Other people concerned about possible measles infection should "call a health care provider before going to a medical office or emergency department," the agency advised.
Model Has 2nd Leg Amputated Due to Toxic Shock Syndrome
A model who lost her right leg to tampon-linked toxic shock syndrome more than five years ago had her left leg amputated last week due to the same infection.
The toxic shock syndrome experienced by Lauren Wasser, 29, is caused by toxins released by bacteria Staphylococcus aureus (staph) or Streptococcus pyogenes (strep), Fox News reported.
When she was hospitalized for the infection in 2012, doctors recommended both legs be removed, but Wasser refused. Along with her right leg, she lost the heel and toes of her left leg, but wanted try to save that leg.
However, leg pain caused by the infection became excruciating.
Wasser expects a long, painful recovery, but remains hopeful for the future, Fox News reported.
On Sunday, she posted a post-surgery photo with Paralympic snowboarder and double amputee Amy Purdy.
Since she developed the infection, Wasser has dedicated herself to increasing awareness about toxic shock syndrome.
While toxic shock syndrome has mainly been linked to menstruating women who use super-absorbent tampons, it can affect people of all ages, including men, children and postmenopausal women, Fox News reported.

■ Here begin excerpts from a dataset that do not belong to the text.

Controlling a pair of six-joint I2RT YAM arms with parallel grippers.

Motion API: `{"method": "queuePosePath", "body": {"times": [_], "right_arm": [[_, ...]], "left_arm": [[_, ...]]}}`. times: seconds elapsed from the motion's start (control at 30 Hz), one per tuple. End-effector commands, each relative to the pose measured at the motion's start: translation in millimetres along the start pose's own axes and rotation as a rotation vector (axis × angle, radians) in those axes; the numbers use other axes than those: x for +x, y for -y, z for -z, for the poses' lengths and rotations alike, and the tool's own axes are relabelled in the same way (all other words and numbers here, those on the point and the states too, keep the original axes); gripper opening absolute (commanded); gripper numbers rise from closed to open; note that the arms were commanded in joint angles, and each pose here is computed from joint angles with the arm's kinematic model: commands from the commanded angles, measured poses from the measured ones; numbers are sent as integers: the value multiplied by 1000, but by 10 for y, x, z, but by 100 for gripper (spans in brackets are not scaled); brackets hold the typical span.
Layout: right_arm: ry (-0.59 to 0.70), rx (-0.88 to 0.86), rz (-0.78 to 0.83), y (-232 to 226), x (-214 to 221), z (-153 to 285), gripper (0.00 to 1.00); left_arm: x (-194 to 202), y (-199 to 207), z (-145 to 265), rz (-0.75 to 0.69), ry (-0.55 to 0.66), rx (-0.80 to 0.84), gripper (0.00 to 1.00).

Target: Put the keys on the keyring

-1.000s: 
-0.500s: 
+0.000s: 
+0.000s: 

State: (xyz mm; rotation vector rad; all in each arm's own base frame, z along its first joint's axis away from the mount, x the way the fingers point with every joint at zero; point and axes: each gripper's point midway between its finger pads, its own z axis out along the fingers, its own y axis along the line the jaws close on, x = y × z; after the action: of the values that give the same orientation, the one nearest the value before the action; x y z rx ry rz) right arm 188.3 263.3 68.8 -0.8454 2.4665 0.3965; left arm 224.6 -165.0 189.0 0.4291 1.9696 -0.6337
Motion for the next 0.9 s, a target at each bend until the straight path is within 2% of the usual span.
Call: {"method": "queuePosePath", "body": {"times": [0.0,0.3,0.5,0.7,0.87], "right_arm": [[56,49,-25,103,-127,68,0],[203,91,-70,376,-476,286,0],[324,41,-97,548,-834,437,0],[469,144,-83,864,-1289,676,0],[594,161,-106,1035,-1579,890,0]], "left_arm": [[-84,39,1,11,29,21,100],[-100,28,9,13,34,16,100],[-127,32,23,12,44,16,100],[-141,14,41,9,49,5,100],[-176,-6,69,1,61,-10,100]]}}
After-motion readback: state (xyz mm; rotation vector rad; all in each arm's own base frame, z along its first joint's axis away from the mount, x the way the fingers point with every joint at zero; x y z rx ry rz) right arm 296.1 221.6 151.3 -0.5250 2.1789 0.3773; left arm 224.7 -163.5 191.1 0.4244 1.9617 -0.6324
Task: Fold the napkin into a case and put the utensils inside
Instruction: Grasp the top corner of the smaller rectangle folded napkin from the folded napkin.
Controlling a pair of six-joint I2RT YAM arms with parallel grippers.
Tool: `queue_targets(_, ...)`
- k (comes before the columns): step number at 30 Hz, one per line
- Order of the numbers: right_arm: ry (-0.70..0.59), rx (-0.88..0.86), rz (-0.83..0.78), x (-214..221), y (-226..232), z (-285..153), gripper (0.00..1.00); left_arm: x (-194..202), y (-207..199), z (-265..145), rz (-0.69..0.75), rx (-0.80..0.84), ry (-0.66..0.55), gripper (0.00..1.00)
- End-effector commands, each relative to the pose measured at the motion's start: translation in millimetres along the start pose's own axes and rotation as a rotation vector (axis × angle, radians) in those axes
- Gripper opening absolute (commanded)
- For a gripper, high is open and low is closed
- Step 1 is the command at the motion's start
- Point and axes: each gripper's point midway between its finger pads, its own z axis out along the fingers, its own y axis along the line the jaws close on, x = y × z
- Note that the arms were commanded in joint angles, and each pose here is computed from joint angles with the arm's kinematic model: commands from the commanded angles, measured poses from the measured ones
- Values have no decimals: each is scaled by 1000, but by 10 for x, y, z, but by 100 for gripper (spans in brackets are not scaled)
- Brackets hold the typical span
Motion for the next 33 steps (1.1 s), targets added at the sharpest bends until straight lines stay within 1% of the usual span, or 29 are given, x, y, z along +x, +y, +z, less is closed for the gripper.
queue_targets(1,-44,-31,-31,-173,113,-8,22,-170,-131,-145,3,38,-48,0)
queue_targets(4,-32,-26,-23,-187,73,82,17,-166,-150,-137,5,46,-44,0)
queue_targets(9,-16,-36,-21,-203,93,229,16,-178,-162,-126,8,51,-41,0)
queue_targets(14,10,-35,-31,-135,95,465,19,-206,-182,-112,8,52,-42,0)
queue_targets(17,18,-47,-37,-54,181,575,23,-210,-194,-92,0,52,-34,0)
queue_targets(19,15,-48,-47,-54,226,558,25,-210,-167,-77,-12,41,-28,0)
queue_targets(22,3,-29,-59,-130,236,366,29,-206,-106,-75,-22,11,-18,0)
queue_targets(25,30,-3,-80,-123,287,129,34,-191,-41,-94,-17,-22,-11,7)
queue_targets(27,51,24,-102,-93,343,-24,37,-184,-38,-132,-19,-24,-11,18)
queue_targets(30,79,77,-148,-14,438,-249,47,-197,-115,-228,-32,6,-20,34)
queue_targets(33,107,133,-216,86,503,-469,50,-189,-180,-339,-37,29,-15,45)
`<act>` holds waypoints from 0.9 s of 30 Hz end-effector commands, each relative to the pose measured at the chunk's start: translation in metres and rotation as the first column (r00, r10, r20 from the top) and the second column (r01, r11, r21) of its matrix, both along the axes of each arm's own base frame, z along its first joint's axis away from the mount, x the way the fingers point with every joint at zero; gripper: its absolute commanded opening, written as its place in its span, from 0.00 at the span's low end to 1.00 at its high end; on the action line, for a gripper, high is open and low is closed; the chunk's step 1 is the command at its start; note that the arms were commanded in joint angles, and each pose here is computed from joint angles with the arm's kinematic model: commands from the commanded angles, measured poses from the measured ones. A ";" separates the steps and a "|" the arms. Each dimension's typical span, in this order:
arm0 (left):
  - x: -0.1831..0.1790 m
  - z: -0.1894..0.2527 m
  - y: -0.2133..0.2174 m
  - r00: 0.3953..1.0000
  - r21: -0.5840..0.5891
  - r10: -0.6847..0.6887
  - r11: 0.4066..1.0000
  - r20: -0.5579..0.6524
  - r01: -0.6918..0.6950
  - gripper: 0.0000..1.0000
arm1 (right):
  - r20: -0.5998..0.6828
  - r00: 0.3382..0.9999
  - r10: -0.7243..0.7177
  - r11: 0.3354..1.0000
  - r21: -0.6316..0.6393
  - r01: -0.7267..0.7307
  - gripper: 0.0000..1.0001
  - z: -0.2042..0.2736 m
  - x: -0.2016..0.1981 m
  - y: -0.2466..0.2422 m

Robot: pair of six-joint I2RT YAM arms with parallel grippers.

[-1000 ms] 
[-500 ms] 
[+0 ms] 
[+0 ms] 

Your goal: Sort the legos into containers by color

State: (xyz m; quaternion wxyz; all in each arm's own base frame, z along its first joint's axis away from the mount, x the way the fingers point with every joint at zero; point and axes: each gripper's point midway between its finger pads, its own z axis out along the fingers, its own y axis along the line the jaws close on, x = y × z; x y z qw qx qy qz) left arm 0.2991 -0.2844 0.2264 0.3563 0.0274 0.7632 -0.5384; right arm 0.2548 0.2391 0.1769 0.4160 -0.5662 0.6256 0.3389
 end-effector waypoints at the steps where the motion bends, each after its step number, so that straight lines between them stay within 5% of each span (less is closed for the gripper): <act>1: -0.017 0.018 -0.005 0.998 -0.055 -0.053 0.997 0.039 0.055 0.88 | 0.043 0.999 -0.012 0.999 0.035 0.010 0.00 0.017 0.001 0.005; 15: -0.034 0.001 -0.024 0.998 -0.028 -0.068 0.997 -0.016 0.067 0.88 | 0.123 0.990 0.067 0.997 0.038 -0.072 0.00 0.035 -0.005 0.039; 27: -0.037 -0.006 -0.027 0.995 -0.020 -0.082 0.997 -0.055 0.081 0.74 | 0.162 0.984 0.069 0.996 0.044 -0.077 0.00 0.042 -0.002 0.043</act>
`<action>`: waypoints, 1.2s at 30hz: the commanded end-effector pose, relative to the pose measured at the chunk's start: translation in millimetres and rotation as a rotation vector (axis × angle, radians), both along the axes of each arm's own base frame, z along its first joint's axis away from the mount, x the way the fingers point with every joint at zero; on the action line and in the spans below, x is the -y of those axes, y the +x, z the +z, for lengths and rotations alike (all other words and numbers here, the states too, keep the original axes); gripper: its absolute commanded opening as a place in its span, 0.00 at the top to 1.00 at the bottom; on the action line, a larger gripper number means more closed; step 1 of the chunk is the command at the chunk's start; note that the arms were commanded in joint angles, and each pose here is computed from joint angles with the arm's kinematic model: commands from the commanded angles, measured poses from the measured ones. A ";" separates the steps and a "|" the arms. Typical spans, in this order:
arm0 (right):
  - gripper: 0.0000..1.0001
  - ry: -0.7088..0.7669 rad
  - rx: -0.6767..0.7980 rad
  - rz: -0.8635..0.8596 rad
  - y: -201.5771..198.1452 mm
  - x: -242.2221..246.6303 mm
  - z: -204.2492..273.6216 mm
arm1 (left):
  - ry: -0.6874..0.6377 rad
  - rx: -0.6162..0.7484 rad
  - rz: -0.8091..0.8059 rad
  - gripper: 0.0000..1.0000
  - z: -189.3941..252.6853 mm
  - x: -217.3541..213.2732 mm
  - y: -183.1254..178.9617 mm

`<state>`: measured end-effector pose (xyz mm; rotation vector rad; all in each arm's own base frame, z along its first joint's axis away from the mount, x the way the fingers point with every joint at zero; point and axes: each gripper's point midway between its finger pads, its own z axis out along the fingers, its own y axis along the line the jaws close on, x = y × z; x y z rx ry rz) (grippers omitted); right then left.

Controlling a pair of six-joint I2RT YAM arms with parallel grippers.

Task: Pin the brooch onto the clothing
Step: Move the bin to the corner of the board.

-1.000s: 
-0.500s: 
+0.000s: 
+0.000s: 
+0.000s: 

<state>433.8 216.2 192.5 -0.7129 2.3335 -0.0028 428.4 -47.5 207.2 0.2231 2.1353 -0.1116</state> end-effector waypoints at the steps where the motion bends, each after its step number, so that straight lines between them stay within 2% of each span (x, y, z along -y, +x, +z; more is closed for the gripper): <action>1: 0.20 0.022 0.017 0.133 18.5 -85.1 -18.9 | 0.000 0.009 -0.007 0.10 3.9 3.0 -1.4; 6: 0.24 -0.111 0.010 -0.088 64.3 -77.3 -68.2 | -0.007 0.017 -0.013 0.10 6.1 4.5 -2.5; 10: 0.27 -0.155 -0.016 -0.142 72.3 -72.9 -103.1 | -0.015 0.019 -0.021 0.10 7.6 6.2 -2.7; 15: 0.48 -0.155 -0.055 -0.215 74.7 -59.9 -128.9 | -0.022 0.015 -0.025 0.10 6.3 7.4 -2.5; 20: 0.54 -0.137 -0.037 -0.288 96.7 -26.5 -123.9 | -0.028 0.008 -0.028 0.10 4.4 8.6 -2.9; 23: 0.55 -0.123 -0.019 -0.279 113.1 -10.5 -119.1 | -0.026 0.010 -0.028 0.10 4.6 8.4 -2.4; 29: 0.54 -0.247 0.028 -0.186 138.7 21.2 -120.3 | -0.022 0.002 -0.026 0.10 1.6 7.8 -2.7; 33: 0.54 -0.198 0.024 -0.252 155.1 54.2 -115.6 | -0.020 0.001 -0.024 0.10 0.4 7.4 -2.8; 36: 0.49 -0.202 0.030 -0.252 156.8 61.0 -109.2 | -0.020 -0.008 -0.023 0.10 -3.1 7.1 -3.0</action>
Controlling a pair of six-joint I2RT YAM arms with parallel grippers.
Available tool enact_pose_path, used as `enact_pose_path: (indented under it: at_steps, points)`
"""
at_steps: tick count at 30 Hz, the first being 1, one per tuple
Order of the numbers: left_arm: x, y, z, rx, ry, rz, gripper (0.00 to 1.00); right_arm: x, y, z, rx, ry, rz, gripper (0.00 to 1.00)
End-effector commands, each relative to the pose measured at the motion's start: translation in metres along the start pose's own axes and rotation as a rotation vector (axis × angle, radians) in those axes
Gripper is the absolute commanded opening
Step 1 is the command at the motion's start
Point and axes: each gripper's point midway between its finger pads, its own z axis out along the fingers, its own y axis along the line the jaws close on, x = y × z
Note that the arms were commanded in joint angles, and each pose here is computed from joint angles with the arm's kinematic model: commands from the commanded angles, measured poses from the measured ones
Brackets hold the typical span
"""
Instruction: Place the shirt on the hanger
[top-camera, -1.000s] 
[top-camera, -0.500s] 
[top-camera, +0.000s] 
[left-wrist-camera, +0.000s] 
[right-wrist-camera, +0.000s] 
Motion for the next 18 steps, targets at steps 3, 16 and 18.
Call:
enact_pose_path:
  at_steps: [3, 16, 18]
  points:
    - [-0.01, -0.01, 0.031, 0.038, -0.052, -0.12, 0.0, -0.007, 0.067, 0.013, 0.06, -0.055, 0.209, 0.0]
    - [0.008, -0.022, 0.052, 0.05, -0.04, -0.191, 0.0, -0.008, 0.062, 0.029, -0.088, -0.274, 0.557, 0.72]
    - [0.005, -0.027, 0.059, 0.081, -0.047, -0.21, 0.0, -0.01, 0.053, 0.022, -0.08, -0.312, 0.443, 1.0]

No More Photo Touchups in Beauty Product Ads: CVS
Photos in advertising for its beauty products will no longer have significant touchups, CVS says.
The pharmacy giant said Monday that it will not "materially" alter photos produced by the company and used in stores or on websites or social media, the Associated Press reported.
If suppliers use altered photos in their marketing materials, they will be labeled.
The policy change was made because CVS has a responsibility to think about presenting unrealistic body images to girls and young women, according to the company.
CVS said the goal is to have the beauty sections of all its stores comply with the new policy by the end of 2020, the AP reported.